'Moderate' Taliban talk peace despite dangers
The body of Mullah Abdul Raqeeb, a former minister for refugees in Afghanistan under the Taliban, at a hospital in Peshawar on February 17, 2014 after he was killed by gunmen in Peshawar
The risk these rebels face was made starkly clear last week when one of their senior figures, Abdul Raqeeb, was gunned down outside a religious seminary in the Pakistani city of Peshawar on his way home.
While sitting on the back of a motorbike driven by one of his students on Monday afternoon, he was shot and killed by two assassins in an attack that, like others in the past, has gone unclaimed.
A few days earlier, he had travelled to Dubai for a gathering of other senior Taliban members led by former minister Aga Jan Motasim, who are in favour of beginning a peace process.
Mullah Raqeeb planned to return to Dubai soon and members of the Afghan government's High Peace Council were also set to visit, in a sign that the moribund dialogue process might be relaunched.
Instead, he joined a list of dozens of other "moderate" exiled members of the hardline Islamist movement to have lost their lives in mysterious circumstances in Pakistan over the last few years.
Publicly, senior Taliban figures accuse the Afghan secret services or the Americans of being behind the killings. But in private many suspect elements within Pakistan's shadowy military establishment of playing a part.
"As soon as they want to make progress, Pakistan puts itself in the way," complained one Taliban source exiled in Pakistan, who spoke to AFP on condition of anonymity.
Another member added: "Several of our leaders want to make progress towards peace, but they don't say it out of fear of reprisals" -- from Pakistan or other members close to its security services.
Pakistan has strong historic links with the Taliban leadership and was seen as their main ally when they seized power in Kabul in 1996.
After the Islamists' overthrow in the US-led invasion of 2001, many crossed the border to seek shelter, and Islamabad was long suspected of favouring their eventual return to power.
That position has now changed, according to many Pakistani officials, with Prime Minister Nawaz Sharif and the military worried about the spread of radical Taliban ideas in their own country.
Islamabad is now officially in favour of an "inclusive" peace process comprising all Afghan factions including the Kabul government -- with whom once-frosty relations have improved -- and the "moderate" rebels.
But parts of the powerful Pakistani security services are regularly accused of trying to keep control over their hardline allies.
Motasim's initiative in Dubai could therefore have been seen as a threat.
"Any Taliban who wants to negotiate without the consent of Pakistan might become a target.

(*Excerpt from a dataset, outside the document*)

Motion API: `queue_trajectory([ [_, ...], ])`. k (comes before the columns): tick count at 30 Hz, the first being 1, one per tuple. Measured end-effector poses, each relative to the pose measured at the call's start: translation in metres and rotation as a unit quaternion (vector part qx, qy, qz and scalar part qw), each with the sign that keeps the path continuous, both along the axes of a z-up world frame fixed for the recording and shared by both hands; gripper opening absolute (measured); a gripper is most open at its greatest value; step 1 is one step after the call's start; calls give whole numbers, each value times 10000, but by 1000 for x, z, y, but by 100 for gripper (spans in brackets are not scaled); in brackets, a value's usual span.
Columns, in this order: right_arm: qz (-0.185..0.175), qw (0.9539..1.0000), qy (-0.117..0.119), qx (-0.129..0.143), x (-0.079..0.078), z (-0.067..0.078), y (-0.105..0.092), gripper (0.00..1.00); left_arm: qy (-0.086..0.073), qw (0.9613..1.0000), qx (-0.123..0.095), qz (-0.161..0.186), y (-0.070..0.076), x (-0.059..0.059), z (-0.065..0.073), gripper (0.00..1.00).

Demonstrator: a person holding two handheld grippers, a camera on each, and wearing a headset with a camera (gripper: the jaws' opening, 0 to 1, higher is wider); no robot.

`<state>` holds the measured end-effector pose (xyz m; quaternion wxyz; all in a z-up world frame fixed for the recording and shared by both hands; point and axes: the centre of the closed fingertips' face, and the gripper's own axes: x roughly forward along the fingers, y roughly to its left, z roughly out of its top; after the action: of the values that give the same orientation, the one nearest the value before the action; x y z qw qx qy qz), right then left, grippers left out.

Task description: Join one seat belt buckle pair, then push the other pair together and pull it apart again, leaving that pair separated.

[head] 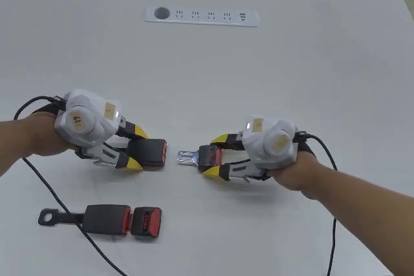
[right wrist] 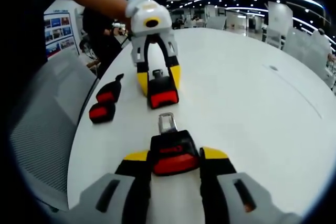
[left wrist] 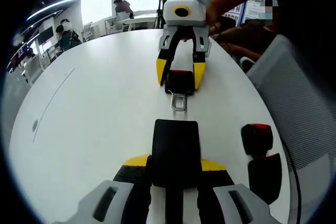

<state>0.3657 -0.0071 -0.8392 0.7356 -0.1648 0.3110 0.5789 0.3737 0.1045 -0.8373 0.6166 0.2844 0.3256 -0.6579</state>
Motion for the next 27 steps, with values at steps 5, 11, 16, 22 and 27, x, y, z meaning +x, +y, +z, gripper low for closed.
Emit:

Pakistan is not necessarily against talks, but wants control of the process," said Thomas Ruttig from the Afghan Analysts Network, a think-tank.
In Dubai Motasim succeeded in bringing together about 30 members from Afghanistan and Pakistan, including seven former ministers and eight military commanders, according to a Taliban source.

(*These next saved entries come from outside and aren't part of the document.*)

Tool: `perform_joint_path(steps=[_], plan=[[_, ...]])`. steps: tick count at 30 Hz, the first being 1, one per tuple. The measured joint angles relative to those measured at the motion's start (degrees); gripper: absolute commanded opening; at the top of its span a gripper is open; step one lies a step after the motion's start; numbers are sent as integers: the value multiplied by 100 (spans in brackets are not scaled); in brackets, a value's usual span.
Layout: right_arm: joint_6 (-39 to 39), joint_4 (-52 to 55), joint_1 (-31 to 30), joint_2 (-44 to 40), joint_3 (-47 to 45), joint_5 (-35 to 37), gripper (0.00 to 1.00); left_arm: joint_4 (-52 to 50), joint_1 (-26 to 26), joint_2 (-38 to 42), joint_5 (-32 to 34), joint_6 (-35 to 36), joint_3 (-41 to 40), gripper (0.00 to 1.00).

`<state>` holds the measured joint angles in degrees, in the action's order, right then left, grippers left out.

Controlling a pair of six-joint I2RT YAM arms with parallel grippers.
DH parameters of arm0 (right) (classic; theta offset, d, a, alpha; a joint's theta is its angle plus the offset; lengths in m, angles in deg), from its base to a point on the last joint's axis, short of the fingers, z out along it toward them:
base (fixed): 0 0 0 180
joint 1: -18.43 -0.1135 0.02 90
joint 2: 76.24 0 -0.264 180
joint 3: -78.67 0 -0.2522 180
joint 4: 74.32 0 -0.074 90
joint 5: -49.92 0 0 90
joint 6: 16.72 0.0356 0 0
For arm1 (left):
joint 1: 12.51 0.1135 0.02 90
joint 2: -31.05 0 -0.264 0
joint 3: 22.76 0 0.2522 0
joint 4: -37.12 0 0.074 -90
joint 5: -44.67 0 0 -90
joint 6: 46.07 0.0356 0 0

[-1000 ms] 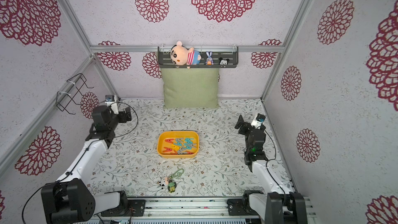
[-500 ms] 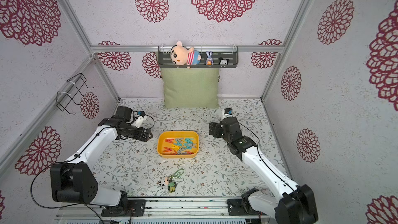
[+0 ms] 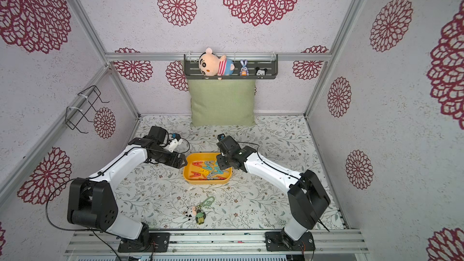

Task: Take the clothespins out of the storage box
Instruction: Move the storage box to the center of the board.

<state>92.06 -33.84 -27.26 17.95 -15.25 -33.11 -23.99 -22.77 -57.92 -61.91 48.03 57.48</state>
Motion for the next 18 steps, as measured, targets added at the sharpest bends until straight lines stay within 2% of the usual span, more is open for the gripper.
perform_joint_path(steps=[5, 13, 18], plan=[[345, 192, 74, 286, 66, 197, 45, 173, 0, 15, 195, -74, -59, 95], [715, 59, 468, 289, -540, 26, 44, 302, 0, 136, 407, -85, -326, 96], [824, -146, 494, 400, -555, -116, 34, 326, 0, 136, 424, -83, -332, 96]])
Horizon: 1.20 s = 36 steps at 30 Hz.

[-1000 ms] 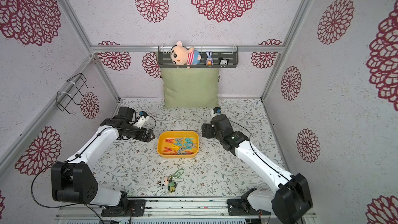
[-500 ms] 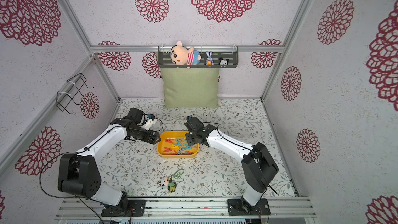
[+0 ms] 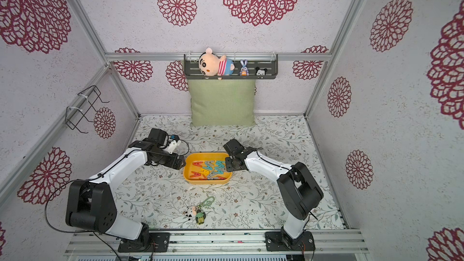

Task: Take the clothespins out of the storage box
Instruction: Move the storage box to the center of the board.

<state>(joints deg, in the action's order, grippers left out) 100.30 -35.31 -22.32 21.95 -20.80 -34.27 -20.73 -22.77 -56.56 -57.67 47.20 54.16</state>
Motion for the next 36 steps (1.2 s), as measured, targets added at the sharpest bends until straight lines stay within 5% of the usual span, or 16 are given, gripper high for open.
perform_joint_path(steps=[11, 21, 26, 36], plan=[[221, -369, 90, 42, -304, -17, 8, 4, -46, 0, 11, 15, -2, 96], [310, -221, 138, -809, -1141, 74, 5, 7, -245, 0, 136, 39, -9, 96], [522, -107, 142, -1471, -1731, 151, 10, 7, -350, 0, 184, 66, -15, 97], [898, 420, 133, -2671, -2297, 162, 49, -2, -380, -9, 149, 111, -15, 97]])
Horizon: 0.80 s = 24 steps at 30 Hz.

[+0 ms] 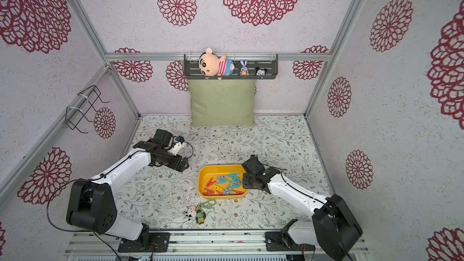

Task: Take the clothespins out of the storage box
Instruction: Move the storage box to the center of the board, then pick up the clothespin from the storage box.

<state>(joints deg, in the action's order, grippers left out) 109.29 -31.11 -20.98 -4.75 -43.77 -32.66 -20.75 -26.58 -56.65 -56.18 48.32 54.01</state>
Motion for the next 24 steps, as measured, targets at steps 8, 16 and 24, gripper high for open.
perform_joint_path(steps=[8, 16, 24], plan=[[-472, 542, -63, -232, 1139, -59, 52, -4, -4, -9, 70, 13, -2, 98], [-1165, 595, -321, 719, 1655, -457, 37, 15, -4, -22, 306, 9, -2, 98], [-1432, 627, -404, 1303, 1941, -507, 36, -251, -105, -424, 337, 509, 490, 98]])
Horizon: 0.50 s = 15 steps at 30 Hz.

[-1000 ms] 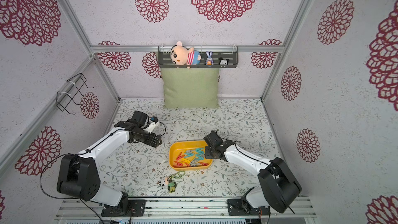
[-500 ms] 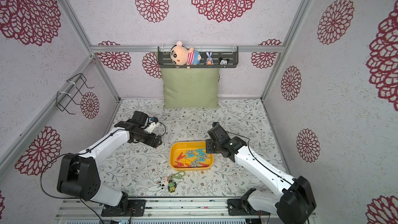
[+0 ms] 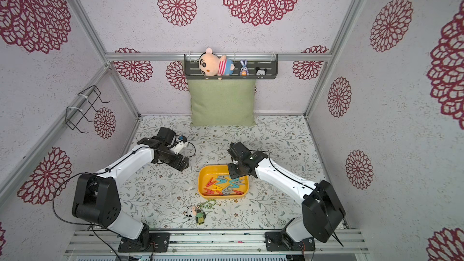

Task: Take the clothespins out of the storage box
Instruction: Pick up the clothespin from the storage box.

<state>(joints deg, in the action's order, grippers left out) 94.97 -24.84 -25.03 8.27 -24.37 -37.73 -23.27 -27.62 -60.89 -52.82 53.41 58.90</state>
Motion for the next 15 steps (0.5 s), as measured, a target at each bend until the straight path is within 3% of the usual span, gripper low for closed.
perform_joint_path(steps=[15], plan=[[-328, -50, -186, 879, -44, 52, 36, 164, -15, -153, -197, 7, 72, 99]])
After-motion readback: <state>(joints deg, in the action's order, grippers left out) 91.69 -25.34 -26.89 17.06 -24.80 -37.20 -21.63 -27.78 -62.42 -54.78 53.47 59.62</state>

All were keen on a dialogue comprising all factions to achieve the insurgents' core demands: pacifying the country and ensuring all foreign troops leave Afghan soil.
- Warm words -
Separate statements by the High Peace Council (HPC) and Motasim on Saturday confirmed the meeting had taken place.

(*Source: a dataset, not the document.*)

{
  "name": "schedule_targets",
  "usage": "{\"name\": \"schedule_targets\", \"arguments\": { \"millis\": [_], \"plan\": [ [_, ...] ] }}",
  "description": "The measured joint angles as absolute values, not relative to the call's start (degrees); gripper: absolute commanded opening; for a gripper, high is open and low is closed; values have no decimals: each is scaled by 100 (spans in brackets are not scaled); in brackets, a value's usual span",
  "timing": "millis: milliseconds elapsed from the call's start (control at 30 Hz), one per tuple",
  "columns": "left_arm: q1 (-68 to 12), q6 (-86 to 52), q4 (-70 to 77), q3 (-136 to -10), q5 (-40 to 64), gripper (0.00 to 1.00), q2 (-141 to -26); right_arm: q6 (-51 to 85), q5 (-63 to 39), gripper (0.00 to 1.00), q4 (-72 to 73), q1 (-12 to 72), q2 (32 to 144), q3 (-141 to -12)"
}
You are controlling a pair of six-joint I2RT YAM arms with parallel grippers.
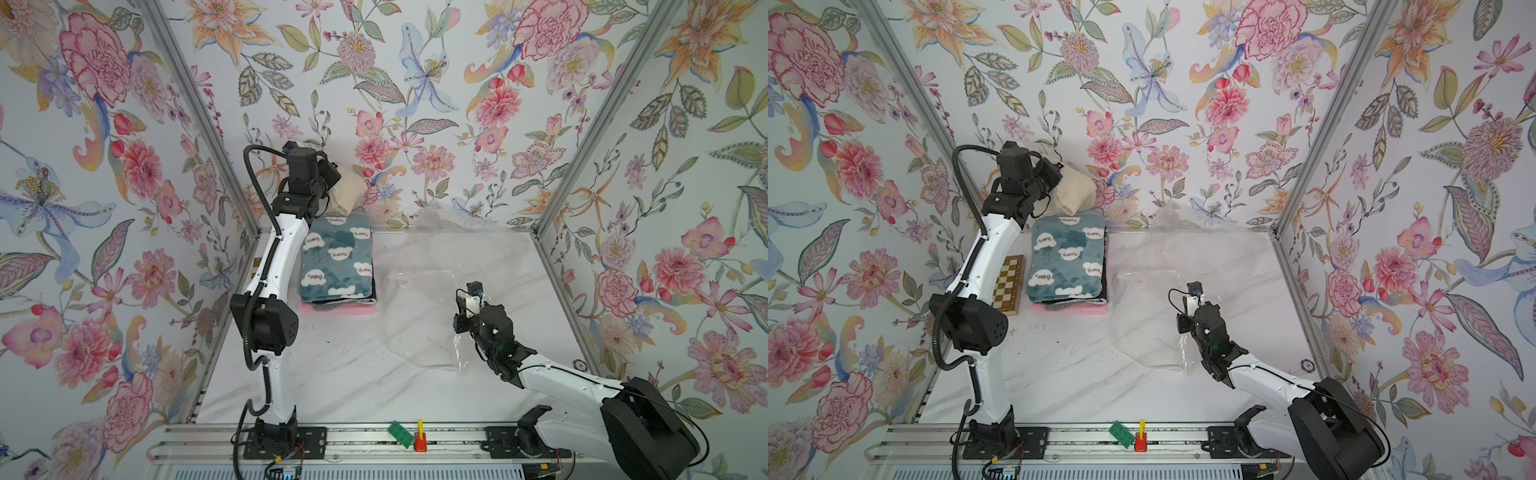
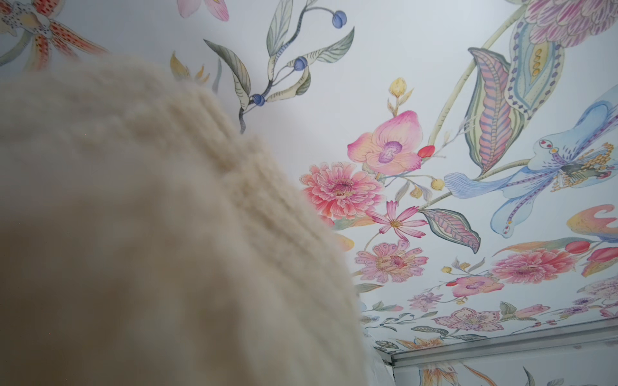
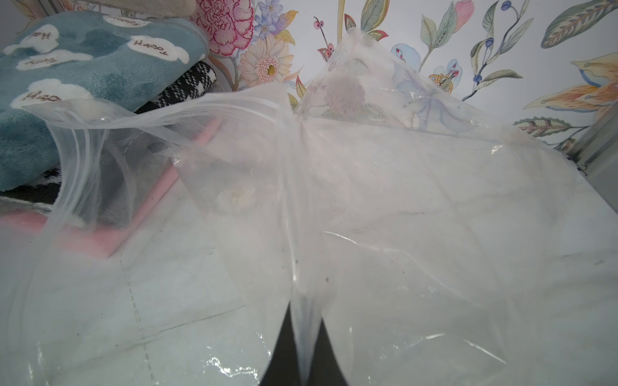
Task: Take the blanket out of the vacuum bag
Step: Place the blanket at the center of the board.
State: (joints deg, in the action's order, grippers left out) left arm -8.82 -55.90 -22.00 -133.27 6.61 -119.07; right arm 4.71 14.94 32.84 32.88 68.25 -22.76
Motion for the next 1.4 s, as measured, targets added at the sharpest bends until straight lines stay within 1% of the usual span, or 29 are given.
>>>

The council said it had met four members of the Taliban and the two parties had decided to "continue the negotiations process in, as well as outside, the country".
"The HPC welcomed this decision," their statement said.
Motasim's faction meanwhile praised the release of "Taliban and other Afghan prisoners" by Afghan President Hamid Karzai, a move that outraged the United States.
Karzai had in addition denounced the execution of Raqeeb as the killing of "a supporter of peace and reconciliation".
He even sent military helicopters to transport the body of the former Taliban minister for refugees to its burial place in an isolated village in northern Afghanistan.
But for the moderate Taliban, persuading Kabul of their goodwill is the easy part. Bringing along the rest of the fragmented insurgent group and convincing overall leader Mullah Omar is more difficult -- and dangerous.
Omar has so far refused to entertain any peace process until foreign troops have left Afghanistan.
Motasim has also made enemies in the central Taliban leadership, which decried his meeting as "detrimental" to the movement and "beneficial to US and their stooges".
"Motasim has been active in promoting this for several years, but he didn't manage to shift the positions so far," said Ruttig from Afghan Analysts Network.
And any final solution would need to be palatable to all sides -- the Kabul government, the Taliban, Pakistan and the Americans.
Many senior Taliban figures fear that finding common ground will prove impossible and the country could slip into another civil war.
But not all.
"We know that the majority of Afghans want peace and we'll do everything to convince as many people as possible," an ally of Motasim told AFP.
"Well... as long as we don't get killed first."